1. Welcome To GMTruckClub.com!

    The #1 Chevy Truck Forum Online
    Online since 2004, we are the #1 Chevy Truck & SUV forum and user community. If you have any questions about your Chevy or GMC Truck, SUV or Crossover, or just want to connect with other GM owners and enthusiasts around the world, you've found the best place on the internet to do that.

    Join Today ~ It's Free
    Registering is Free and Easy! Hope to see you on the forums soon!

Yes -- Another P0300, Random Misfire CEL Problem

Discussion in 'Chevy Blazer Forum (GMC Jimmy)' started by KMN, Oct 10, 2010.

  1. KMN

    KMN New Member

    There are so many threads regarding CEL Code P0300, it is overwhelming. So, I thought I'd start another thread particular to my issue (well, my buddy's issue).

    A buddy of mine has a 1997 Jimmy which has been giving him problems for almost a year now and his mechanics are at their wits end on this one. Sure, they'll eventually find it, but not without a significant drain on my buddy's wallet.

    He describes the problem/experience as this:

    "...When I am trying to accelerate rapidly when getting onto an interstate, or when I'm trying to go up a hill at a high rate of speed (65 MPH+) it will begin to lose power, the RPM's will kick up -- first to around 2500 RPMs, but then as I continue to climb the hill they may jump all the way to 4000 RPMs. Sometimes I'll gain power as I go up the hill, and sometimes not. The Service Engine Soon light will begin to flash due to the engine misfiring...".

    I hooked up my AutoEnginuity scanner and the only code I got was P0300, Random Misfire. The results are below

    1997 GMC Jimmy (P0300 CEL).jpg

    I asked my buddy what has been replaced and/or checked out with regards to the problem and the list is below:

    • Fuel Injector Assembly
    • Spark Plugs
    • Mass Airflow sensor but the original was put back in since the new didn't fix the problem
    • 2 Oxygen Sensors
    • Fuel Filter and Fuel Pump

    My buddy is getting frustrated and is at the point that he won't drive the Jimmy on long distances. He (and I) would like to find the problem, but doesn't want to spend a significant more $$ for something that may not fix the problem.

    There are so many things that can cause a random misfire, I was hoping that given the list of parts already changed out, the results of the scanner , that somebody can provide a few suggestions.

    Anyway, the collective wisdom and knowledge of this forum is requested and I/we would certainly appreciate any help.

    KMN
    03 Suburban 1500 Z71
  2. 2COR517

    2COR517 New Member 1000 Posts

    What did he put in for plugs? These engines like AC Delco plugs best. Plain old platinum plugs gapped at .040. Bigger gaps put a tremendous load on the ignition system, which can result in random misfires especially under load.

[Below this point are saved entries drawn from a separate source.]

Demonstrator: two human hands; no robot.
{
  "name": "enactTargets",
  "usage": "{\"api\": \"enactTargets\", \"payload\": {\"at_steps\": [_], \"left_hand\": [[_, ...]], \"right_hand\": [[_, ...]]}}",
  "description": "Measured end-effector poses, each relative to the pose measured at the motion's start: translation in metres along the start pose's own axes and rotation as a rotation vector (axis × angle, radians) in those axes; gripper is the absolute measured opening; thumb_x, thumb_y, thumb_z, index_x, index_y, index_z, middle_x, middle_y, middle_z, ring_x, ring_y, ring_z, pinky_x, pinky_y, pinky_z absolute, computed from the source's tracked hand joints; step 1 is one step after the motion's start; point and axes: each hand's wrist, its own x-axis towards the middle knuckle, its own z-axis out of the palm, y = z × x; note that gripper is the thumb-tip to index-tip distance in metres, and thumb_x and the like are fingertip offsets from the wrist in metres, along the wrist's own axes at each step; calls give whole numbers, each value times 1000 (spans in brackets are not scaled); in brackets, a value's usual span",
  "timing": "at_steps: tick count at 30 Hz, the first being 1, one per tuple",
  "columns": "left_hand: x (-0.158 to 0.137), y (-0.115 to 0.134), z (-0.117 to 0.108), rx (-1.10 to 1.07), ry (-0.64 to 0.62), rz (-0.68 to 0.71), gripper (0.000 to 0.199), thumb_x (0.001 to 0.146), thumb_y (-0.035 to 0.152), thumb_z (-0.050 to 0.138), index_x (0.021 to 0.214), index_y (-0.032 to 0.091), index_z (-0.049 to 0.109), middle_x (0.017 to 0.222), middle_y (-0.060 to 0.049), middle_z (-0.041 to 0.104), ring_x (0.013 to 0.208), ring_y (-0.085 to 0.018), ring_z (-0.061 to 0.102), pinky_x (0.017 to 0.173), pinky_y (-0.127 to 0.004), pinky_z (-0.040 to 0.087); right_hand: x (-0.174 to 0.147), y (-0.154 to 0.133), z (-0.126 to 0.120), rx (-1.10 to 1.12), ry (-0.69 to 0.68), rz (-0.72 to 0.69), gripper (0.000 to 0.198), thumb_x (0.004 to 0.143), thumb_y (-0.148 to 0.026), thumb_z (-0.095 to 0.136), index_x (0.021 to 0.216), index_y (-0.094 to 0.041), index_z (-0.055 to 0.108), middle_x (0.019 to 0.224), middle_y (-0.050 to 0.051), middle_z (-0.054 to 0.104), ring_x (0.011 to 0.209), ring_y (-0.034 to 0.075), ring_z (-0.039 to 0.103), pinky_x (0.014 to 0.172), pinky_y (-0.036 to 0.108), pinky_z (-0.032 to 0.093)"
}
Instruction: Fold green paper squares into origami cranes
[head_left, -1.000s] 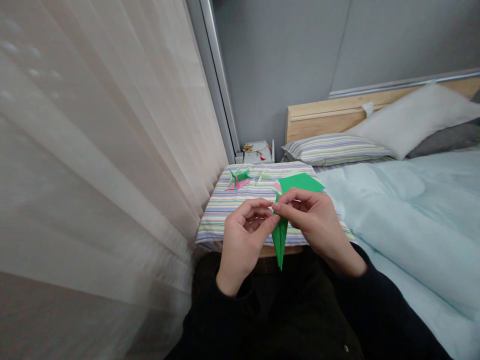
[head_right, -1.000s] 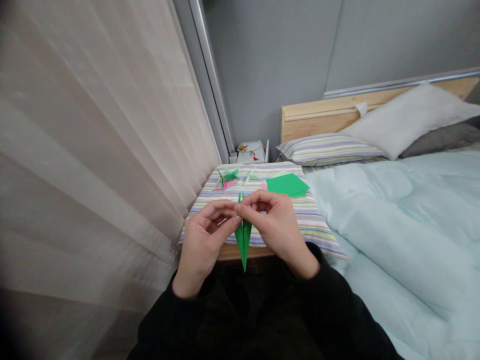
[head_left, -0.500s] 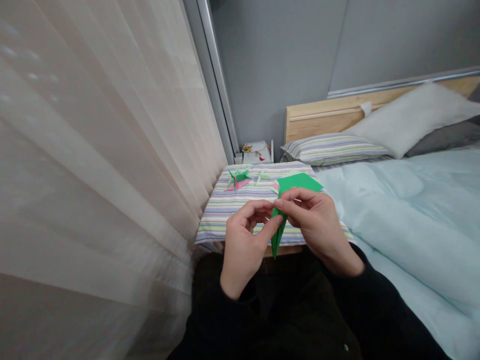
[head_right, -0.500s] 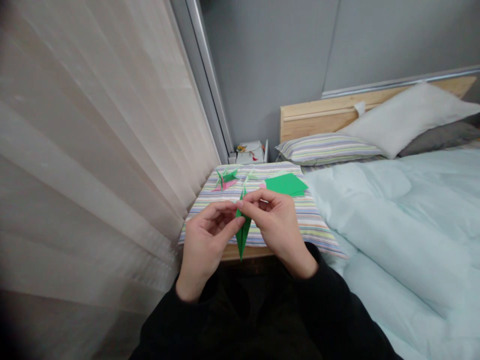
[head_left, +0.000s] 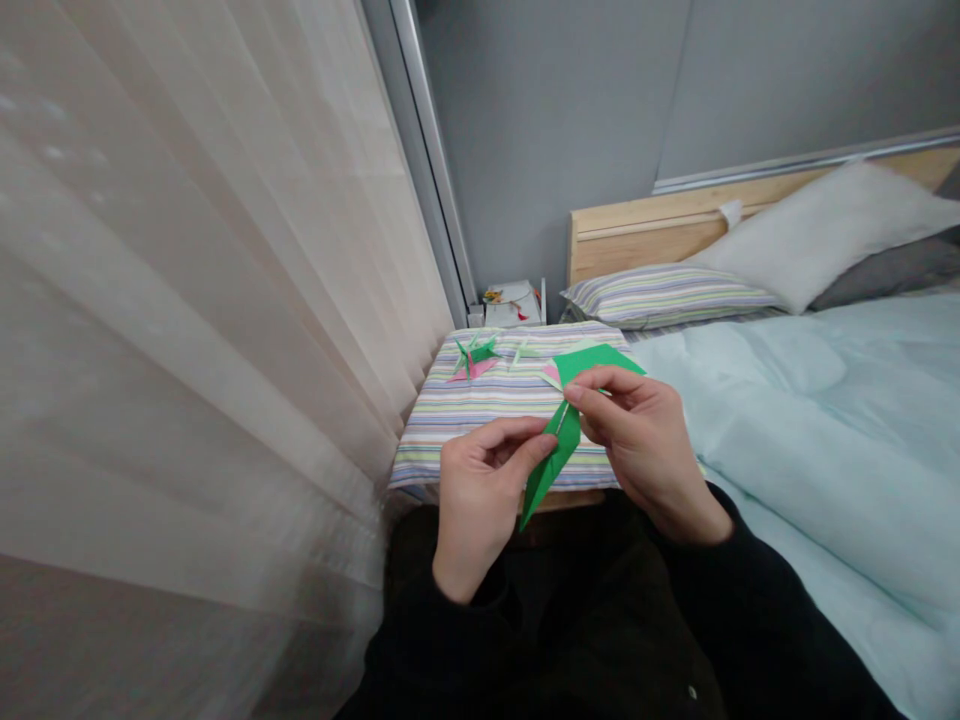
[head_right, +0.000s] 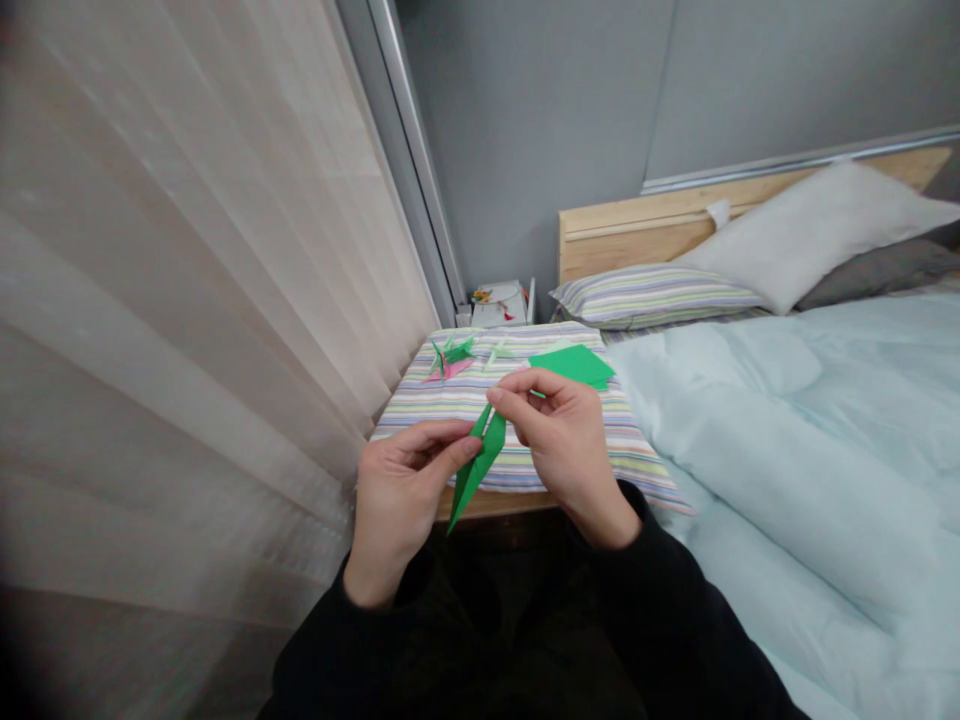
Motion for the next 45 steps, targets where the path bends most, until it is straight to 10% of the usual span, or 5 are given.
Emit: {"api": "enactTargets", "payload": {"at_steps": [11,22,45], "left_hand": [[3,-6,-1,-12,59,97,7,74,19,83,81,18,80,80,-4,80,75,-19,75,71,-29,63],[-1,-4,-1,-45,59,157,7,74,17,84,79,19,79,76,-1,79,72,-16,75,70,-24,62],[-3,1,-1,-25,2,45,7,70,19,86,76,19,83,75,-4,80,70,-20,77,69,-29,65]], "right_hand": [[-15,-11,1,-539,41,-417,9,88,-25,75,81,-22,70,83,3,64,73,16,56,59,31,41],[-17,-8,2,-474,-161,-268,13,89,-29,73,80,-20,73,77,2,63,72,17,57,60,31,41],[-8,5,-4,-79,-4,-25,19,78,-34,83,71,-19,73,60,-4,52,56,10,37,54,28,26]]}}
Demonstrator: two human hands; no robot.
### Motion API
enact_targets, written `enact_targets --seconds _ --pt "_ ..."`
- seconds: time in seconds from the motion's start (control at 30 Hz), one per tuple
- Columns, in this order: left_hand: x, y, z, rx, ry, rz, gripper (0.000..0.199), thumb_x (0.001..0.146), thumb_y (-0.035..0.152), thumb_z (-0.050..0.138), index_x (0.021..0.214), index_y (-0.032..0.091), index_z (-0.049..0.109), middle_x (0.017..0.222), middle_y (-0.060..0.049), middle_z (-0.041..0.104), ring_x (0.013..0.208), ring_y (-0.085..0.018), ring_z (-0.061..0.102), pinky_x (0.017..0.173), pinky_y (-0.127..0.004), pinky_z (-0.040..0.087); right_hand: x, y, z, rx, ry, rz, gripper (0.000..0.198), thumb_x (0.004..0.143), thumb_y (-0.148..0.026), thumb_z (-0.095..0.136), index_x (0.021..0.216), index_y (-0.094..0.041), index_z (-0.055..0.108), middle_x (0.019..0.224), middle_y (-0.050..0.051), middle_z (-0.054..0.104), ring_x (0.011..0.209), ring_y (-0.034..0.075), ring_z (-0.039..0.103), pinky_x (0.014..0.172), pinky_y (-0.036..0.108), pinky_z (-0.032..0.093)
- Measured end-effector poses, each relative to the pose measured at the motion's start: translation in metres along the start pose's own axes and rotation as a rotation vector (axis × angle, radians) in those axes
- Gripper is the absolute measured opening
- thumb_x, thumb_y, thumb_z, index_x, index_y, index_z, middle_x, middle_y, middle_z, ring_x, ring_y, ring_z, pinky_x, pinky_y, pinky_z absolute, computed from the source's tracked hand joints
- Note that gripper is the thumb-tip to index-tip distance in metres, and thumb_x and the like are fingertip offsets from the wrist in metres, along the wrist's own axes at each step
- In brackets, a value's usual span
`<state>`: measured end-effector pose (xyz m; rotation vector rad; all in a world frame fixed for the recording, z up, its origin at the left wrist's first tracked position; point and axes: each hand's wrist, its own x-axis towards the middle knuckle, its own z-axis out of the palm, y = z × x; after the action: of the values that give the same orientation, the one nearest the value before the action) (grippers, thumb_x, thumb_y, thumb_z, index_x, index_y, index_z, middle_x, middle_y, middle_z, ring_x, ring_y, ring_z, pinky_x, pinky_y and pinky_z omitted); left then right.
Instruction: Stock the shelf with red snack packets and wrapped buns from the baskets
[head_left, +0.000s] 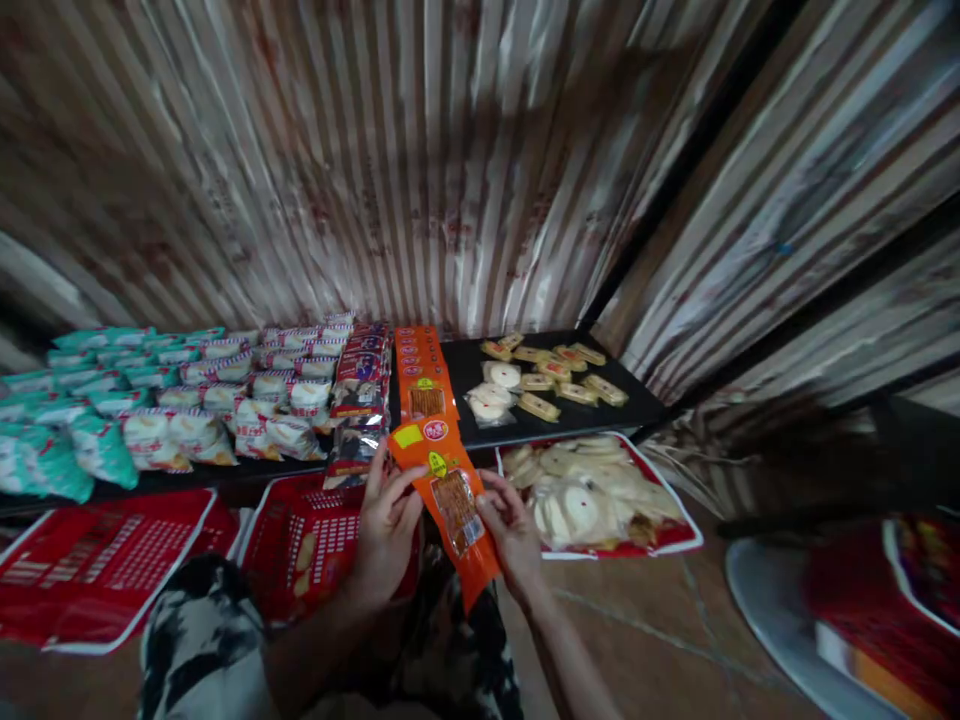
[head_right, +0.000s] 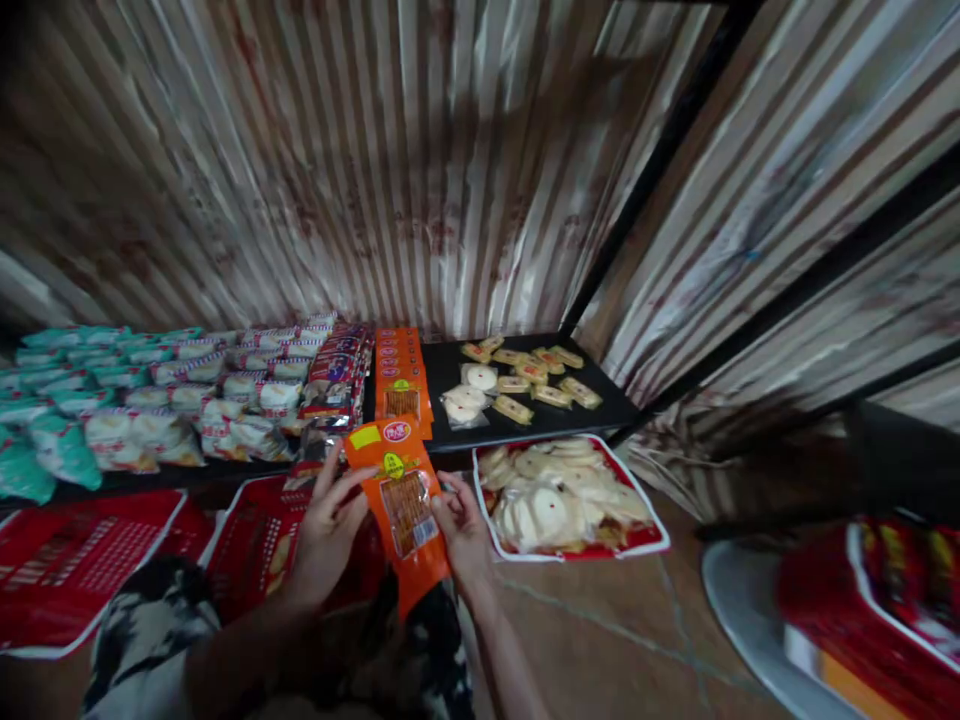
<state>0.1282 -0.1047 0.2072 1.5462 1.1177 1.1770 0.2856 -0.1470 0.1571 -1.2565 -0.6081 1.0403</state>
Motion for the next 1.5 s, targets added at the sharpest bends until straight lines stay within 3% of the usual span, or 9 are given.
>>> enact_targets --seconds 0.1,0.23,0.47,0.63,0.83,1.03,1.2,1.33,1.5 --pt "0.010 0.001 0.015 -0.010 -0.011 0.046 0.021 0.086 0.022 0.050 0.096 0.023 0.069 0.155 -0.001 0.015 0.122 -0.020 0.052 0.093 -0.027 0.052 0.004 -0.002 0.002 -0.165 -0.067 -0.050 0.043 0.070 -0.056 0.068 0.099 -0.024 0.068 0.093 0.005 0.069 0.092 0.022 0.062 0.087 0.036 0.048" --pt "0.023 0.004 0.035 0.162 -0.026 0.154 0.022 0.087 0.018 0.049 0.092 0.023 0.069 0.156 0.003 0.011 0.132 -0.022 0.040 0.107 -0.035 0.040 0.003 -0.006 -0.002 -0.124 -0.208 -0.015 0.053 0.081 -0.066 0.048 0.109 -0.025 0.068 0.128 0.006 0.058 0.126 0.024 0.044 0.108 0.041 0.032" --pt "0.036 0.009 0.071 0.321 -0.127 0.246 0.018 0.086 0.018 0.052 0.085 0.022 0.070 0.153 0.001 0.024 0.132 -0.024 0.041 0.109 -0.038 0.039 -0.004 -0.004 -0.010 0.222 -0.133 0.169 0.057 0.068 -0.050 0.074 0.119 -0.028 0.062 0.126 0.003 0.061 0.124 0.026 0.049 0.106 0.043 0.037" --pt "0.037 0.001 0.070 0.321 -0.188 0.220 0.034 0.089 0.017 0.042 0.118 0.024 0.060 0.153 -0.003 0.022 0.135 -0.020 0.036 0.109 -0.037 0.037 0.002 -0.022 -0.003 0.325 -0.132 0.304 0.049 0.068 -0.043 0.075 0.112 -0.026 0.063 0.107 0.005 0.070 0.104 0.028 0.063 0.091 0.044 0.048" --pt "0.031 -0.022 0.049 0.267 -0.063 -0.076 0.041 0.085 0.028 0.052 0.126 0.020 0.052 0.146 -0.012 0.036 0.132 -0.026 0.039 0.108 -0.045 0.037 0.020 -0.025 -0.016 0.349 -0.075 0.314 0.042 0.063 -0.041 0.078 0.100 -0.024 0.066 0.094 0.005 0.073 0.082 0.026 0.069 0.076 0.041 0.053" --pt "0.020 -0.057 0.059 -0.168 -0.088 -0.586 0.045 0.079 0.021 0.056 0.123 0.012 0.050 0.099 -0.010 0.067 0.085 -0.017 0.067 0.078 -0.028 0.054 0.036 -0.022 -0.026 0.222 -0.159 0.349 0.041 0.060 -0.043 0.079 0.093 -0.021 0.067 0.090 0.007 0.073 0.080 0.026 0.068 0.069 0.039 0.053" --pt "0.031 -0.060 0.067 0.012 0.046 -0.517 0.059 0.078 0.015 0.053 0.135 0.016 0.039 0.095 -0.005 0.067 0.082 -0.015 0.066 0.079 -0.027 0.052 0.068 -0.019 -0.021 0.062 -0.242 0.362 0.042 0.055 -0.045 0.081 0.085 -0.019 0.068 0.080 0.006 0.073 0.074 0.024 0.068 0.066 0.036 0.052" --pt "0.053 -0.054 0.073 0.314 0.027 -0.448 0.041 0.077 0.010 0.050 0.116 0.014 0.060 0.117 -0.010 0.061 0.112 -0.020 0.056 0.099 -0.028 0.042 0.109 -0.005 -0.011 -0.088 -0.194 0.215 0.042 0.059 -0.050 0.076 0.086 -0.020 0.068 0.076 0.003 0.071 0.070 0.021 0.066 0.066 0.035 0.051" --pt "0.094 -0.056 0.082 0.486 0.095 -0.503 0.039 0.074 0.008 0.052 0.111 0.009 0.064 0.120 -0.014 0.058 0.112 -0.022 0.057 0.099 -0.026 0.042 0.160 0.013 0.004 -0.409 -0.149 0.042 0.039 0.069 -0.056 0.062 0.080 -0.019 0.068 0.071 0.003 0.070 0.070 0.021 0.063 0.064 0.032 0.049"
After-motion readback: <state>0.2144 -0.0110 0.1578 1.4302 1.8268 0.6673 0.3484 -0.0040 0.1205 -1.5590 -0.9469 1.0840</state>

    You didn't mention plug wires. Hard to beat Belden Blue Max wires from Napa. ACD wires are also good, but generally more expensive. Duralast and Bosch wires from AutoZone are both Lifetime Warranty, so they should be fine.

    Duralast Gold Cap & Rotor kit are very high quality, solid brass terminals. And of course ACD are top shelf but big bucks.
  3. murdog94

    murdog94 New Member 1000 Posts

    Also something you will want to look at is the fact that the long term fuel trim on Bank 2 is way way out of sync.. What brand of fuel injector did they install, and also something to look at is the Idle air control valve, this can cause a lean condition and allow the motor to misfire. im not saying change it im suggesting that you remove the throttle body and clean the entire unit. Also something to look at is the Fuel pressure regulator since those are a common failure point with these trucks. Simply take it for a drive, and let it cool down for about and hour and then open the throttle blade and smell for raw fuel if the FPR is bad it will smell like raw fuel. Then you can also take a look into the upper intake when you have the TB removed and see if there is a washed area, and or a wet area from the FPR leaking. Also if the mechanics didnt clean out the injector runners in the lower intake then they may have left a big pile of carbon in the tube, and as a result the fuel is spraying poorly under heavy engine loads. I have 2 of these trucks and have had the same problem as this. Keep us informed please and we will all try to chip in as well...
    Oh another weak point is the distributor, and while you are in changing the cap and rotor (which corrode very easly, and i end up changing mine yearly reguardless of milage) check for endplay on the distributor since the bushings go out pretty easly.
  4. KMN

    KMN New Member

    You are giving me/us some good stuff...now we just need to absorb it and figure out a game plan...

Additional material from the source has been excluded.